Task instructions:
Copy nothing but the lines below running from the line containing "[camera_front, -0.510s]" through the line containing "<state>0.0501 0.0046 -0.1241", both end lines included.

───── Data for review ─────

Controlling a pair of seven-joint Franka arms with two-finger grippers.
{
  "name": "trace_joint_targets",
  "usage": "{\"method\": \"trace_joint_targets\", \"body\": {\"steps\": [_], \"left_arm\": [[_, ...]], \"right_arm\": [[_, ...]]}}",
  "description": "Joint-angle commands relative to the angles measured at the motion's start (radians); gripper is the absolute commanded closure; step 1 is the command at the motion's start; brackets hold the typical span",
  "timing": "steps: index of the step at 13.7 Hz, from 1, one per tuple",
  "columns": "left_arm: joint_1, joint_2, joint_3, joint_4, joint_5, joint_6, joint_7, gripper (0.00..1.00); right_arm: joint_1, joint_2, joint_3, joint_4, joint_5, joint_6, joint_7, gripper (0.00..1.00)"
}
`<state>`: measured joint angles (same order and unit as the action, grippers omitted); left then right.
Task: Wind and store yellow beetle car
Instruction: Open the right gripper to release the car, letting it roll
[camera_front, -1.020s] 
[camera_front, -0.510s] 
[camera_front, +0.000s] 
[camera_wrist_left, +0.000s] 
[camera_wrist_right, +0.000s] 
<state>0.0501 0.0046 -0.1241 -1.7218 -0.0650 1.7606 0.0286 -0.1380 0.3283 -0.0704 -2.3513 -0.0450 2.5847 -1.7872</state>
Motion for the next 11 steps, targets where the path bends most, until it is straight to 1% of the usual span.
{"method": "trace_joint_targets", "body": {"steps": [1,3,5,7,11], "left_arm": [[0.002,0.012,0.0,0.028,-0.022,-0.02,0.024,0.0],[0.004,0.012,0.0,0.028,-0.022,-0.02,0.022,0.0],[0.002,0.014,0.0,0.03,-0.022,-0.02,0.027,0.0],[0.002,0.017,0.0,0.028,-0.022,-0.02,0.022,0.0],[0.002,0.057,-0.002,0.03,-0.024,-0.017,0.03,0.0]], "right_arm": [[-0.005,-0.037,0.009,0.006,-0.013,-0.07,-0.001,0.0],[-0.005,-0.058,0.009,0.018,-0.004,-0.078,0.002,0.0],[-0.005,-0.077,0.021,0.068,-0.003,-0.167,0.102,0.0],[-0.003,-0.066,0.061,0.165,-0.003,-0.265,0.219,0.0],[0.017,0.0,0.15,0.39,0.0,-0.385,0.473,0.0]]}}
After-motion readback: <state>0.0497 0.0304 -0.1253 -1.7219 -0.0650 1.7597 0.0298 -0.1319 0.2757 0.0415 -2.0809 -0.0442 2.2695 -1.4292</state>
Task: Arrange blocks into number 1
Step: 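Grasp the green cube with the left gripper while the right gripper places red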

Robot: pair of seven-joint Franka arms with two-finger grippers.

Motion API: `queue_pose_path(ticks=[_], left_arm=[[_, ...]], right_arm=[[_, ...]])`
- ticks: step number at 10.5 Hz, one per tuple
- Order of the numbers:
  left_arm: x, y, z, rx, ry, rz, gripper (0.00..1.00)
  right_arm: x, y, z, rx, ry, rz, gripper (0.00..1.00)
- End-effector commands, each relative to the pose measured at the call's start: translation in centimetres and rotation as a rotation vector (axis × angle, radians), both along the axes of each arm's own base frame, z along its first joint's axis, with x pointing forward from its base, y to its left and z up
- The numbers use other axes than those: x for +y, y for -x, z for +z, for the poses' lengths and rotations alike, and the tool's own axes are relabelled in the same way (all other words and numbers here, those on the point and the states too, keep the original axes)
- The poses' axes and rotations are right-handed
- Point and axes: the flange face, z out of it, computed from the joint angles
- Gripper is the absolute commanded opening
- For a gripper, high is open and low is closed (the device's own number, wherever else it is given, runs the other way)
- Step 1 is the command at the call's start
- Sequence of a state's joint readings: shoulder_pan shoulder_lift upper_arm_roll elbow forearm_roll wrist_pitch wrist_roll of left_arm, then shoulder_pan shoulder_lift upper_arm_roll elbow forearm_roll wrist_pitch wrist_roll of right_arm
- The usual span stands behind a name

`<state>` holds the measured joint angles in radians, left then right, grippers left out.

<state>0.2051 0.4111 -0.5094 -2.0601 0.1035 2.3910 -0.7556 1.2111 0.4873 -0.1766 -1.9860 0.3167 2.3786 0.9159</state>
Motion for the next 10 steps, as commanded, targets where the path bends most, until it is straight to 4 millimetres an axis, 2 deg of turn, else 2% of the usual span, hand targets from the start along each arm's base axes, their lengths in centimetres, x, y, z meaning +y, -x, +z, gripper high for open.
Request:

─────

Response below:
[camera_front, -0.510s] 
[camera_front, +0.000s] 
[camera_wrist_left, +0.000s] 
[camera_wrist_right, +0.000s] 
<state>0.0501 0.0046 -0.1241 -1.7218 -0.0650 1.7606 0.0286 -0.1380 0.3283 -0.0704 -2.3513 -0.0450 2.5847 -1.7872</state>

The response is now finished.